The New York Times’ media columnist Jim Rutenberg wrote that while Sean Hannity uses his radio and television shows to “blare Mr. Trump’s message relentlessly” as he “veers into the role of adviser,” the last two weeks have shown signs of “the start of a possible reckoning within the conservative media” as others criticize Hannity for his Trump shilling.
Hannity has repeatedly used his platforms on Fox News and talk radio to boost Trump by pushing the widely debunked claim that Donald Trump opposed the Iraq invasion before the war, repeating false conspiracy theories about Hillary Clinton’s health, and other assorted false claims. According to Rutenberg, Hannity is “work[ing] in the full service of his candidate without having to abide by journalism’s general requirements for substantiation and prohibitions against, say, regularly sharing advice with political campaigns.” Rutenberg reported that “Hannity had for months peppered Mr. Trump, his family members and advisers with suggestions on strategy and messaging,” and that some in the Trump camp “believed Mr. Hannity was behaving as if he wanted a role in a possible Trump administration,” which Hannity denied.

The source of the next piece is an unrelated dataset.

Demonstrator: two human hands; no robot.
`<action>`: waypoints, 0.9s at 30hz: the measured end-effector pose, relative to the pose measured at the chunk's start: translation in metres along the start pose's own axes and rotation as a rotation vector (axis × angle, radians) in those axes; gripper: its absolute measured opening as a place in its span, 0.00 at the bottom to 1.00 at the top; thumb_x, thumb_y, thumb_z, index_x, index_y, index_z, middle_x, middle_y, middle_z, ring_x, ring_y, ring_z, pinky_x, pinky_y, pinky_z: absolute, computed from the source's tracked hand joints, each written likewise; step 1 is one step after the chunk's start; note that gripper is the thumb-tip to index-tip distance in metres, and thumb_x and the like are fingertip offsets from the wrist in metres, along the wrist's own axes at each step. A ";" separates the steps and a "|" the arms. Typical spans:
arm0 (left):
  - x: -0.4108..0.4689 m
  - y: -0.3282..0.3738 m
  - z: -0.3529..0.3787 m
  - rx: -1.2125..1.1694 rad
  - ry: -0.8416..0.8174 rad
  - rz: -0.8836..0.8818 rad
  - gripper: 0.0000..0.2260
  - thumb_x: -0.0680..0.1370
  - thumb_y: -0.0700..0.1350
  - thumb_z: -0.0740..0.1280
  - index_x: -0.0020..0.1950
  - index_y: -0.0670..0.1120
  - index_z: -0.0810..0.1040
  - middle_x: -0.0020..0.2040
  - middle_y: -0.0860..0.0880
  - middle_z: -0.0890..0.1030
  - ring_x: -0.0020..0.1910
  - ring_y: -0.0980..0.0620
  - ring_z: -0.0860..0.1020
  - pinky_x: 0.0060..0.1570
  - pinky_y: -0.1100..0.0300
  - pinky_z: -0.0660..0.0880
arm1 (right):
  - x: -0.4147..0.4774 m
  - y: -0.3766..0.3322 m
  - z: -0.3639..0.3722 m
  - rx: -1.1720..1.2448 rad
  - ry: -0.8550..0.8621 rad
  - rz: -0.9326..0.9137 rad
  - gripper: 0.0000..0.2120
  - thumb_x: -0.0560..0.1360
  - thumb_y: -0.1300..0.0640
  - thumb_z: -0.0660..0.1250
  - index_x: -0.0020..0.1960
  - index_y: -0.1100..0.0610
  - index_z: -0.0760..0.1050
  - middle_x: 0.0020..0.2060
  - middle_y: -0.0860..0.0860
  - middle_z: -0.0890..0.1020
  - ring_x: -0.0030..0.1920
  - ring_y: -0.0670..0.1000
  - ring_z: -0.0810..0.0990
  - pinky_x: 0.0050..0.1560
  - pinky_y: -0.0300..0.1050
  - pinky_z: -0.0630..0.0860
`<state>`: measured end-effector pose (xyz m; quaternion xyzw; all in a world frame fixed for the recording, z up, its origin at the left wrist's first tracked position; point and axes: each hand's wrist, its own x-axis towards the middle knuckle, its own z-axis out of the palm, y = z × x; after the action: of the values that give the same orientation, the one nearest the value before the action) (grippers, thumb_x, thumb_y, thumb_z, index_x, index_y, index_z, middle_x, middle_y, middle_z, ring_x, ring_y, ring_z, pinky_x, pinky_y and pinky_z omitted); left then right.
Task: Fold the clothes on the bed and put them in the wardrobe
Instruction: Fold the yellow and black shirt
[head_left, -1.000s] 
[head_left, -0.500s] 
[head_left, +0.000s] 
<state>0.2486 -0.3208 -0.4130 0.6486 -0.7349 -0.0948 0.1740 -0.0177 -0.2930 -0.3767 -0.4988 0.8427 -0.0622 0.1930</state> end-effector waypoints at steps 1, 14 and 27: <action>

Rutenberg also explained that some other conservative media figures have turned to criticizing Hannity over his repeated falsehoods in support of Trump, with Wall Street Journal deputy editorial page editor Bret Stephens lamenting that Hannity is contributing to a national debate that’s “divorced from reality.” Rutenberg also cited complaints from Wisconson talk radio host Charlie Sykes, who told Politico, “I feel dumber every time I listen to Sean Hannity. I don’t want to be that guy.”
From Rutenberg’s August 21 column in The New York Times:
Mr. Hannity uses his show on the nation’s most-watched cable news network to blare Mr. Trump’s message relentlessly — giving Mr. Trump the kind of promotional television exposure even a billionaire can’t afford for long.
But Mr. Hannity is not only Mr. Trump’s biggest media booster; he also veers into the role of adviser. Several people I’ve spoken with over the last couple of weeks said Mr. Hannity had for months peppered Mr. Trump, his family members and advisers with suggestions on strategy and messaging.
So involved is Mr. Hannity that three separate denizens of the hall of mirrors that is Trump World told me they believed Mr. Hannity was behaving as if he wanted a role in a possible Trump administration — something he denied to me as laughable and contractually prohibitive in an interview on Friday.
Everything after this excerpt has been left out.